Multisite subdomain failure on Ubuntu control machine

After having much success/fun (thanks Roots team!), with single site workflows using bedrock/trellis I had an issue with setting up subdomain multisite (on Ubuntu control machine).

Warning: I am absolutley new to Multisite, subdomains and DNS servers and putting this explanation together way after the fact.

Sub site dashboards and the sites themselves were not loading after I had created them.

Browsers returned DNS errors.

vagrant landrush list

Returned my host and IP address as expected.

If I remember correctly I think I could ping the main domain but not sub site domains.

After running:

nslookup -query=any myhost

I recieved messages about name collision, I beleive this was caused by dnsmasq routing the query externallly (ISP DNS server for example), where my local domain collided with an external one. You will also get results from the reserved IP address 127.0.53.53 to indicate there is a collision.

However if you win the lucky draw and your local domain does not collide with an external one then you may recieve a message similar to “** server can’t find myhost: NXDOMAIN”

Which is exactly what I recieved after changing my local domain to something extremely obscure.

So actually the problem seems to be that dnsmasq is not talking to landrush.

And if we read the landrush docs, we find the solution:

Visibility on the Host

If you’re on an OS X host, we use a nice trick to unobtrusively add a secondary DNS server only for specific domains.

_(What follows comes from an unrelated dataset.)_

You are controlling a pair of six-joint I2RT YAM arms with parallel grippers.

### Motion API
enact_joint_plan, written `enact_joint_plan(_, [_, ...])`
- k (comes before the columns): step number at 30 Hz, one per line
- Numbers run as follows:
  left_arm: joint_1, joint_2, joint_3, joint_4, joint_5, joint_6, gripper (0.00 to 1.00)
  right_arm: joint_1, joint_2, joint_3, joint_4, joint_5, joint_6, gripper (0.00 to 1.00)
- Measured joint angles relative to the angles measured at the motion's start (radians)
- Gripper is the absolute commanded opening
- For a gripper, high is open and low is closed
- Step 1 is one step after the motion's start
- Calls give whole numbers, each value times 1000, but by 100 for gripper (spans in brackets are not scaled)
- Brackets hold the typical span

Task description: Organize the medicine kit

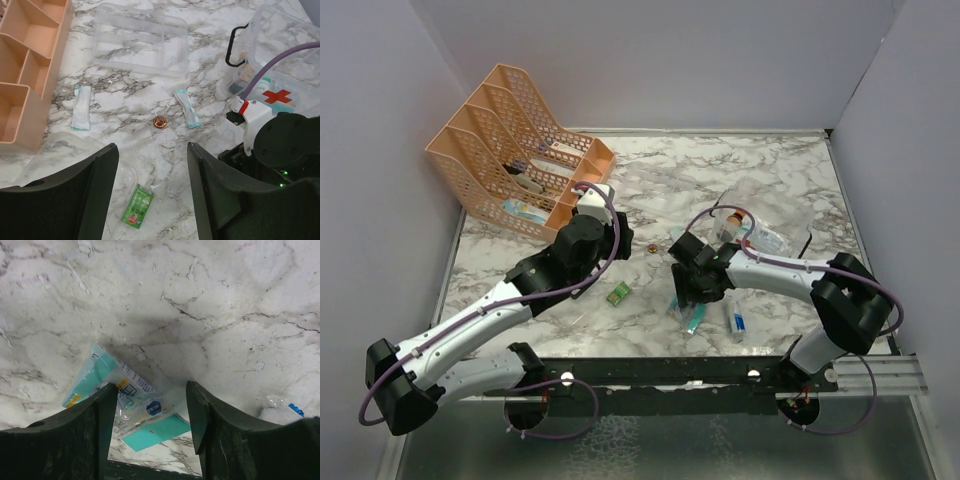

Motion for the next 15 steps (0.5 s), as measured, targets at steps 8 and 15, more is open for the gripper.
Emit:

Landrush adds a file into /etc/resolver that points lookups for hostnames ending in your config.landrush.tld domain
name to its DNS server. (Check out man 5 resolver on your Mac OS X host for more information on this file’s syntax.)

Though it’s not automatically set up by landrush, similar behavior can be achieved on Linux hosts with dnsmasq. You
can integrate Landrush with dnsmasq on Ubuntu like so (tested on Ubuntu 13.10):

sudo apt-get install -y resolvconf dnsmasq
sudo sh -c ‘echo “server=/vagrant.dev/127.0.0.1#10053” > /etc/dnsmasq.d/vagrant-landrush’
sudo service dnsmasq restart

If you use a TLD other than the default vagrant.dev,
replace the TLD in the above instructions accordingly. Please be aware
that anything ending in ‘.local’ as TLD will not work because the avahi daemon reserves this TLD for its own uses.

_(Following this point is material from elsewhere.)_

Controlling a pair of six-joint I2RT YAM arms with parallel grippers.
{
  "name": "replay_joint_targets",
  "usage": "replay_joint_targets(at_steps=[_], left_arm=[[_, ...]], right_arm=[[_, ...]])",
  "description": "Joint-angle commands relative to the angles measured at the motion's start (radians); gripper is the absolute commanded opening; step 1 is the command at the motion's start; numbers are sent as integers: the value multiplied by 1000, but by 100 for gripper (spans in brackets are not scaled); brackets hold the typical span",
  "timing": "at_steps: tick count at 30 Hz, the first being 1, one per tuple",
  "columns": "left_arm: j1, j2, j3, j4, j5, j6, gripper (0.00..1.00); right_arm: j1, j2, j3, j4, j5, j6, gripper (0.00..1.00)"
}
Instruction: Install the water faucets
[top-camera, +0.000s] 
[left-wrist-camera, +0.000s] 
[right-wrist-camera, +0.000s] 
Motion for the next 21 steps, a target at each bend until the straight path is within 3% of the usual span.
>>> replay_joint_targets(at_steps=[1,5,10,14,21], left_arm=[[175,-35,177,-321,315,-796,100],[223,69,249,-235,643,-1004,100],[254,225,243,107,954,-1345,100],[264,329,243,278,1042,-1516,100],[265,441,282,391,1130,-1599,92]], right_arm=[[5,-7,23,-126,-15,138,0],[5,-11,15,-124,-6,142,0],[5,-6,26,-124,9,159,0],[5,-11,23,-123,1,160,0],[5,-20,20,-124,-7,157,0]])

Due to our configuration of the Trellis Vagrantfile we need to use our own TLD rather than ‘vagrant.dev’ ie if your local domain is mylocal.dev then you would use ‘dev’.

The name collision issue seems to have been caused by the release of hundreds (thousands?) of new public TLD’s hence my local domain ending in ‘.dev’ had a fair chance of winning the lucky draw.

Besides if you configure dnsmasq to talk to landrush as above then I believe there should be no name collision issue as dnsmasq will not route the query externally once found by landrush (note that I have not actually tested this yet ie by changing my domain name back to the one that caused the name collision).

This is my understanding, please jump in if it is not accurate and hopefully this can save someone else a headache.

Craig

PS maybe a note could go in the mutltisite wiki subdomain section to configure dnsmasq as per the landrush documentation for people using Ubuntu as the control machine?